Stored items:
________________________

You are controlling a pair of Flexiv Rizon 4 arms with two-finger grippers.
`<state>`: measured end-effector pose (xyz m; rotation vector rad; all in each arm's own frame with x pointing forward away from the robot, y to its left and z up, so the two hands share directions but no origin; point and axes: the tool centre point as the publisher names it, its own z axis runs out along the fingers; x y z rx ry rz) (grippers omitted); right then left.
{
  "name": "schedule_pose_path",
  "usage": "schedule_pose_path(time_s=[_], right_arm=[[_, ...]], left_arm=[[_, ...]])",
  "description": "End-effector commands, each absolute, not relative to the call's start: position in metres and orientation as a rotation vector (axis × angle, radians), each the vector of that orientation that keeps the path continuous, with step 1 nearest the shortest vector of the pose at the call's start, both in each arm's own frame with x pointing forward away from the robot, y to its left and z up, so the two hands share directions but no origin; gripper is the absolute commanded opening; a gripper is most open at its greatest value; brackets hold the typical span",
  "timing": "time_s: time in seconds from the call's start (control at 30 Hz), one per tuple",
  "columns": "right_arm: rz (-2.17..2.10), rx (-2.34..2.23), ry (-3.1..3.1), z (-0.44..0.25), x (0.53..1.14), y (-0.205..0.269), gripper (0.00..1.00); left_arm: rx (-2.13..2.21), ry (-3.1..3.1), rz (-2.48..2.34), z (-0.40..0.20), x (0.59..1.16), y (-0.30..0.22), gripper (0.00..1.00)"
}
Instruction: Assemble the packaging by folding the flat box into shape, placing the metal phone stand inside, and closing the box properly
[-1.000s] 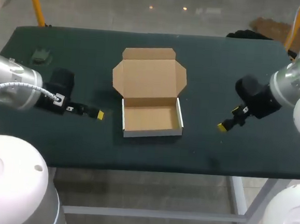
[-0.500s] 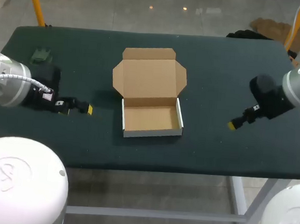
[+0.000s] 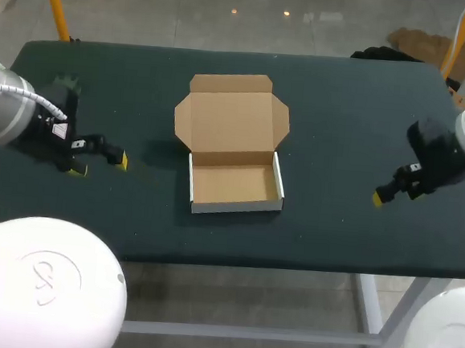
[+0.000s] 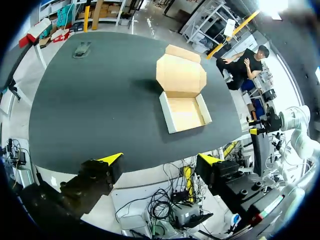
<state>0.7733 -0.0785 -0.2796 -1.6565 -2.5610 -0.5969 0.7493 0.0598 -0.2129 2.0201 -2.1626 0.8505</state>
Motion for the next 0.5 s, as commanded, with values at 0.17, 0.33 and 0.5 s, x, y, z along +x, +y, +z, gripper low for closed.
schedule_pose_path(time_s=[0.17, 0.33, 0.5], right_arm=[[-0.552, -1.723, -2.489, -0.267, 0.763, -0.089, 1.00], [-0.456, -1.836, -2.450, -0.269, 0.763, -0.091, 1.00], [-0.437, -1.898, -2.428, -0.266, 0.764, -0.096, 1.00]], left_arm=[[2.104, -2.151, 0.694, -0.204, 0.746, 0.060, 1.00], [2.144, -2.173, 0.642, -0.206, 0.744, 0.057, 1.00], [2.182, -2.158, 0.598, -0.209, 0.743, 0.058, 1.00]])
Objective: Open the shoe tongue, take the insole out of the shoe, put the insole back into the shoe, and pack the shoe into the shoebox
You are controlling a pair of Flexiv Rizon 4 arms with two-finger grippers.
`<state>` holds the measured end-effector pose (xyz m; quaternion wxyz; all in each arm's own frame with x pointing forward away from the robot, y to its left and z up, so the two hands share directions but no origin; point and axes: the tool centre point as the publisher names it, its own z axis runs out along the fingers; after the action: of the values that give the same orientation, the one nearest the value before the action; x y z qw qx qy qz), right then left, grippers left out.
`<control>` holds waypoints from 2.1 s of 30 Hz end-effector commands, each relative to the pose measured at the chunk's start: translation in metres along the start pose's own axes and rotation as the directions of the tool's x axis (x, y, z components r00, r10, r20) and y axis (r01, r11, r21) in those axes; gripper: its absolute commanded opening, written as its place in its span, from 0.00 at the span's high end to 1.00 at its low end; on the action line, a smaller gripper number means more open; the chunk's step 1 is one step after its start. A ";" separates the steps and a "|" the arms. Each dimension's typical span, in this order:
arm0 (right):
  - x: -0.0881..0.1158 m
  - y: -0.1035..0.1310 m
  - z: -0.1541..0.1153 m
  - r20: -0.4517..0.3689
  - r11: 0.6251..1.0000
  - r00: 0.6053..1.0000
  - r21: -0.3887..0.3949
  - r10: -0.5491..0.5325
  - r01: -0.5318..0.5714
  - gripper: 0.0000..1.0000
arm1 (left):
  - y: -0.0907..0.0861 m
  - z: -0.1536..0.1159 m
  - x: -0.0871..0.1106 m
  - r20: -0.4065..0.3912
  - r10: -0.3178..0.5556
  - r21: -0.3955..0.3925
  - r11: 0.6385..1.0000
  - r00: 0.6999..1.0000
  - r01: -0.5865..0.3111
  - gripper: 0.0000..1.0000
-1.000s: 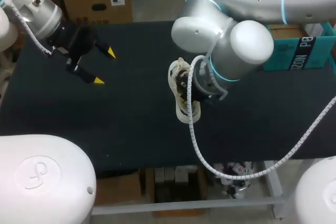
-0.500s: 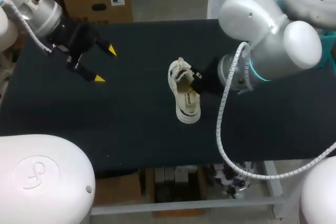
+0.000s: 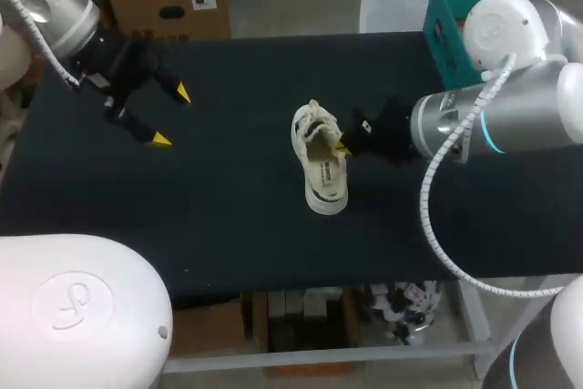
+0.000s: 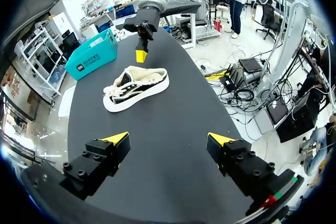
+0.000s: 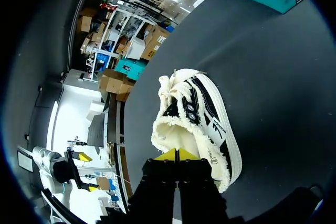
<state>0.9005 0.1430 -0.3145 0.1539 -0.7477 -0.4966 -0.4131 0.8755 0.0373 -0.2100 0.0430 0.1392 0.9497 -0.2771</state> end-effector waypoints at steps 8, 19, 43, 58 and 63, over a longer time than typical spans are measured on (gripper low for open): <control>0.004 0.012 0.009 -0.413 0.853 0.906 0.502 0.092 0.142 0.50 | 0.010 -0.022 -0.003 -0.115 -0.055 -0.094 0.995 0.992 0.044 0.00; 0.014 0.010 0.005 -0.304 0.920 0.952 0.383 0.041 0.083 0.47 | 0.018 -0.019 -0.002 -0.109 -0.064 -0.079 0.995 0.992 0.056 0.00; 0.021 0.022 -0.019 -0.103 1.000 0.994 -0.013 -0.022 0.021 0.00 | 0.016 -0.019 -0.010 -0.120 -0.048 -0.069 0.997 0.992 0.040 0.00; 0.030 0.036 -0.038 -0.054 0.719 0.998 -0.692 0.034 -0.062 0.00 | 0.017 -0.019 -0.018 -0.120 -0.047 -0.071 0.997 0.992 0.039 0.00; 0.030 0.036 -0.038 -0.054 0.719 0.998 -0.692 0.034 -0.062 0.00 | 0.021 -0.014 -0.019 -0.123 -0.053 -0.061 0.997 0.991 0.046 0.00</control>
<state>0.9231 0.1168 -0.2633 0.1138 -0.7323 -0.4451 -0.5026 0.8953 0.0570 -0.2019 -0.0141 0.1306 0.9623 -0.2381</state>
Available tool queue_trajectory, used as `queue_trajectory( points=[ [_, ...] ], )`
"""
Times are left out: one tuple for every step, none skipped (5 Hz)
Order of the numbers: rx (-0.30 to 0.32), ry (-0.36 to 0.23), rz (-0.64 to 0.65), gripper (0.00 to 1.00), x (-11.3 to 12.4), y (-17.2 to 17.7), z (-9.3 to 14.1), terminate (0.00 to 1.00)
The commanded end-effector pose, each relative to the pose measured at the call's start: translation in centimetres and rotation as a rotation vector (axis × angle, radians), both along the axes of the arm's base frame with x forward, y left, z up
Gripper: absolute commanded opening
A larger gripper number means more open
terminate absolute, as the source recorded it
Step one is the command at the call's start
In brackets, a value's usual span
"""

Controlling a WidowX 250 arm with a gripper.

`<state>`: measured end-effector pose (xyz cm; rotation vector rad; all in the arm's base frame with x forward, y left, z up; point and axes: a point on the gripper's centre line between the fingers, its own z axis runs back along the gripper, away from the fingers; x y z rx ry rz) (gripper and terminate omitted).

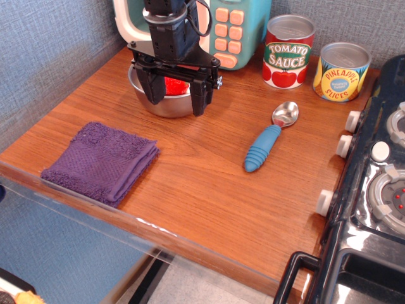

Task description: Place the strawberry on the purple rag.

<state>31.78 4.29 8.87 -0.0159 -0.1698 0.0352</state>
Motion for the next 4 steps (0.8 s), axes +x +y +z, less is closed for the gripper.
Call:
queue_trajectory(
  points=[
    [0.000, 0.000, 0.000, 1.00, 0.0, 0.0, 0.0, 0.00],
    [-0.001, -0.026, 0.020, 1.00, 1.4, 0.8, 1.2, 0.00],
    [0.001, -0.088, 0.077, 1.00, 4.2, 2.5, 3.6, 0.00],
    [0.014, -0.116, 0.138, 1.00, 7.0, 4.4, 4.5, 0.00]
  ],
)
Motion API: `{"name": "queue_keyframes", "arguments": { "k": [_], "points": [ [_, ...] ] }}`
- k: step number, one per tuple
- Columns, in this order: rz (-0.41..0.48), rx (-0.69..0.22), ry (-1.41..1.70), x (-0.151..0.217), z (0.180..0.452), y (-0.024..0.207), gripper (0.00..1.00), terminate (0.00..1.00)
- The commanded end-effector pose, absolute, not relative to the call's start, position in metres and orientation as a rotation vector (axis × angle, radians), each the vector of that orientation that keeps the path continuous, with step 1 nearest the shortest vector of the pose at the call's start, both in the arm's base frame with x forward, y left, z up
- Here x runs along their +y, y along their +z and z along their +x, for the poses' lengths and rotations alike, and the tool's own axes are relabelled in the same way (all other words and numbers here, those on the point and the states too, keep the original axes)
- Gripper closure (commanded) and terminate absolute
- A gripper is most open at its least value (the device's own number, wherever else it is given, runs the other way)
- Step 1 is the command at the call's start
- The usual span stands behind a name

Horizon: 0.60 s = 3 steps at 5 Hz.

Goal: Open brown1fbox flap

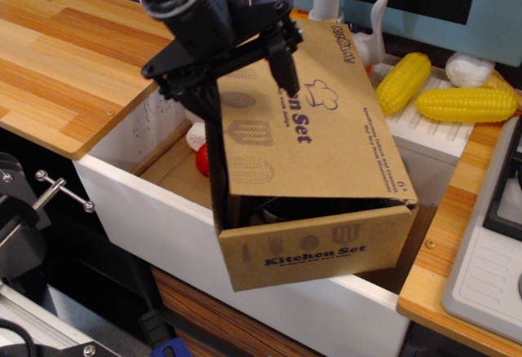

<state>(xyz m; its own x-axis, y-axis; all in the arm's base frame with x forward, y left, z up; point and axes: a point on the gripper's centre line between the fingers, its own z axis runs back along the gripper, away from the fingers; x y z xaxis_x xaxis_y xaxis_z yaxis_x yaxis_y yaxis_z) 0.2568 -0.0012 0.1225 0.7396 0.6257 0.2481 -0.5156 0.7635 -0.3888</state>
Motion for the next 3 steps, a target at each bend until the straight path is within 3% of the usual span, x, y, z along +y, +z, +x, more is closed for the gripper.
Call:
{"name": "queue_keyframes", "arguments": {
  "k": [1, 3],
  "points": [
    [-0.237, -0.485, 0.596, -0.037, 0.271, 0.171, 0.0, 0.0],
    [-0.123, -0.548, 0.537, -0.073, 0.267, 0.18, 0.0, 0.0]
  ]
}}
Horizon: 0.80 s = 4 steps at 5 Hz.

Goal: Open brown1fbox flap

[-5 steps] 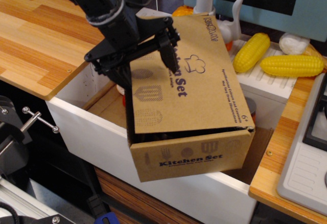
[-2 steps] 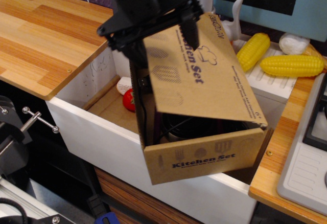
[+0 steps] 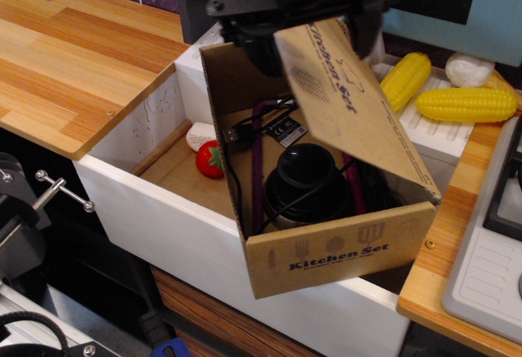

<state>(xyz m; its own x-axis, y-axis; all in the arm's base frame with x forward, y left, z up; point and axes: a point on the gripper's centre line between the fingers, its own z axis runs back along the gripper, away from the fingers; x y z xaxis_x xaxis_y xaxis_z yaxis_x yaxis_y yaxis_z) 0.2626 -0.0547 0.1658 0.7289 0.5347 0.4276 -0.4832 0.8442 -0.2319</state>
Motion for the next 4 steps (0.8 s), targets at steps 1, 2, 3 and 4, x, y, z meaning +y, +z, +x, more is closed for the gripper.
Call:
{"name": "queue_keyframes", "arguments": {
  "k": [1, 2, 3, 4],
  "points": [
    [-0.111, -0.527, 0.504, -0.085, 0.277, 0.184, 0.0, 0.0],
    [-0.109, -0.533, 0.479, -0.093, 0.287, 0.187, 0.0, 0.0],
    [-0.116, -0.546, 0.459, -0.103, 0.299, 0.188, 0.0, 0.0],
    [-0.123, -0.558, 0.436, -0.113, 0.309, 0.194, 0.0, 0.0]
  ]
}}
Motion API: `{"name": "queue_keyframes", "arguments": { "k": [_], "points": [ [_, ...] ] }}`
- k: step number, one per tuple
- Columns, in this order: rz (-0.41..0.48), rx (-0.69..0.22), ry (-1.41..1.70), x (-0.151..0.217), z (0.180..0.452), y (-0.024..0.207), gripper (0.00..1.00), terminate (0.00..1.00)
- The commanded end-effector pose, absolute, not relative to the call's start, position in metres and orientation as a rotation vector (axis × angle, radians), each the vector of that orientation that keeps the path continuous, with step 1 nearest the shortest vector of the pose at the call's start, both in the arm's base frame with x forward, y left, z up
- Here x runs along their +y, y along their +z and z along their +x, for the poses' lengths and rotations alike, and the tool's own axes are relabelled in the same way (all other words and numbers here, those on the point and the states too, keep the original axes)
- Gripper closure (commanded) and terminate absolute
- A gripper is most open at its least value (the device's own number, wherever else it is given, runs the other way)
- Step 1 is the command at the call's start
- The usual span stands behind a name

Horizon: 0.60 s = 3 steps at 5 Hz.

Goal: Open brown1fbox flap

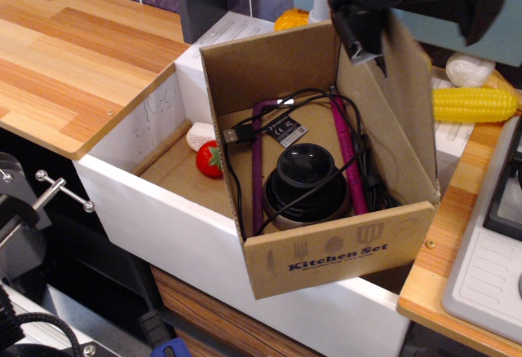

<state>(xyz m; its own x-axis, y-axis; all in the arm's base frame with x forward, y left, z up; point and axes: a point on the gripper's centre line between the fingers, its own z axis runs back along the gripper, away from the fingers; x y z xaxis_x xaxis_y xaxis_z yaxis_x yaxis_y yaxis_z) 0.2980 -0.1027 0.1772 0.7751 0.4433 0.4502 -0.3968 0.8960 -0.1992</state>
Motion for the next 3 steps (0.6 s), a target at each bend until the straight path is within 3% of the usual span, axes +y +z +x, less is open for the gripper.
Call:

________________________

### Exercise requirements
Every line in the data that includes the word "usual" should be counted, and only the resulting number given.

### Result of the task
5